═══ DATASET EXTRACT ═══

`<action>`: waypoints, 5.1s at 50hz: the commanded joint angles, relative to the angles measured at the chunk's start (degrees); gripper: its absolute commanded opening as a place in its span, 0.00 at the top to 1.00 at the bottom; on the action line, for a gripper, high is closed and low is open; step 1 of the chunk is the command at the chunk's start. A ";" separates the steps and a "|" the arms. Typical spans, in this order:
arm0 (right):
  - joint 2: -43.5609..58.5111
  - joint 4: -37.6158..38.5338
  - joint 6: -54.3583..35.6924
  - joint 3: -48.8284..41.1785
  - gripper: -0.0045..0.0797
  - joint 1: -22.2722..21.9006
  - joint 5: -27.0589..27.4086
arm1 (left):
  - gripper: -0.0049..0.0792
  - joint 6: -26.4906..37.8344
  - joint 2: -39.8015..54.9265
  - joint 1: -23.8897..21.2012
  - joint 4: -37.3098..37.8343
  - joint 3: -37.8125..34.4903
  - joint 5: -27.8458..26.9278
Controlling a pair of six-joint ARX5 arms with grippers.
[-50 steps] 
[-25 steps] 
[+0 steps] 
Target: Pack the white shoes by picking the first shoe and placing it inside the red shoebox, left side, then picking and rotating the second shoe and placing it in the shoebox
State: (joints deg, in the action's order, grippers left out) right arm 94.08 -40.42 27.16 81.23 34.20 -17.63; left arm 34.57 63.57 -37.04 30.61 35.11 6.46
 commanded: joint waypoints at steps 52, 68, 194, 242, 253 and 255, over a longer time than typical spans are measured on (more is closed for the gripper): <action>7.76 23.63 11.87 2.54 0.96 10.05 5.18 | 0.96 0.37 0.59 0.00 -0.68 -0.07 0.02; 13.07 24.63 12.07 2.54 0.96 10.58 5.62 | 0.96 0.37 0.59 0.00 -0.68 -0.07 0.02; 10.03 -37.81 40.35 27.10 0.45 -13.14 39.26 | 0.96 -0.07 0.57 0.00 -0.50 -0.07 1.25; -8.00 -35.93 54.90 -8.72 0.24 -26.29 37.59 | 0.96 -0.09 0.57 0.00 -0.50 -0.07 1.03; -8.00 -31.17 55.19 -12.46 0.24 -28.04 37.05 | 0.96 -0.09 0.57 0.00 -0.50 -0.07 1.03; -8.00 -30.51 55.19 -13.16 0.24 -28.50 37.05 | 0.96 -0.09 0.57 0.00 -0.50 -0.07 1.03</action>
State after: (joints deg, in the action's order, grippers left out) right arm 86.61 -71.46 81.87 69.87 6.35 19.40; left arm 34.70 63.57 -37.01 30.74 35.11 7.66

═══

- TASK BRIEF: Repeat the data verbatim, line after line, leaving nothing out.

- RESULT FOR THIS TASK:
`<action>`: waypoints, 5.1s at 50hz: the commanded joint angles, relative to the angles measured at the chunk's start (degrees); gripper: its absolute commanded opening as a place in its span, 0.00 at the top to 1.00 at the bottom; on the action line, for a gripper, high is closed and low is open; step 1 of the chunk is the command at the chunk's start. A ";" separates the steps and a "|" the arms. Typical spans, in this order:
arm0 (right):
  - joint 2: -43.5609..58.5111
  - joint 4: -37.6158..38.5338
  - joint 6: -54.3583..35.6924
  - joint 3: -48.8284..41.1785
  - gripper: -0.0045..0.0797
  - joint 1: -22.2722..21.9006
  - joint 5: -27.0589..27.4086
arm1 (left):
  - gripper: -0.0049..0.0792
  - joint 6: -26.4906..37.8344
  - joint 2: -39.8015..54.9265
  - joint 1: -23.8897..21.2012
  - joint 4: -37.3098..37.8343
  - joint 3: -37.8125..34.4903
  - joint 5: -27.8458..26.9278
Controlling a pair of six-joint ARX5 arms with grippers.
[-50 steps] 
[-25 steps] 
[+0 steps] 
Target: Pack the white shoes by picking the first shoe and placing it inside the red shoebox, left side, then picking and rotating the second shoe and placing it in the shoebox
State: (joints deg, in the action's order, grippers left out) right arm 94.08 -40.42 27.16 81.23 34.20 -17.63; left arm 34.57 63.57 -37.04 30.61 35.11 6.46
 commanded: joint waypoints at steps 52, 68, 194, 242, 253 and 255, over a longer time than typical spans are measured on (more is closed for the gripper): <action>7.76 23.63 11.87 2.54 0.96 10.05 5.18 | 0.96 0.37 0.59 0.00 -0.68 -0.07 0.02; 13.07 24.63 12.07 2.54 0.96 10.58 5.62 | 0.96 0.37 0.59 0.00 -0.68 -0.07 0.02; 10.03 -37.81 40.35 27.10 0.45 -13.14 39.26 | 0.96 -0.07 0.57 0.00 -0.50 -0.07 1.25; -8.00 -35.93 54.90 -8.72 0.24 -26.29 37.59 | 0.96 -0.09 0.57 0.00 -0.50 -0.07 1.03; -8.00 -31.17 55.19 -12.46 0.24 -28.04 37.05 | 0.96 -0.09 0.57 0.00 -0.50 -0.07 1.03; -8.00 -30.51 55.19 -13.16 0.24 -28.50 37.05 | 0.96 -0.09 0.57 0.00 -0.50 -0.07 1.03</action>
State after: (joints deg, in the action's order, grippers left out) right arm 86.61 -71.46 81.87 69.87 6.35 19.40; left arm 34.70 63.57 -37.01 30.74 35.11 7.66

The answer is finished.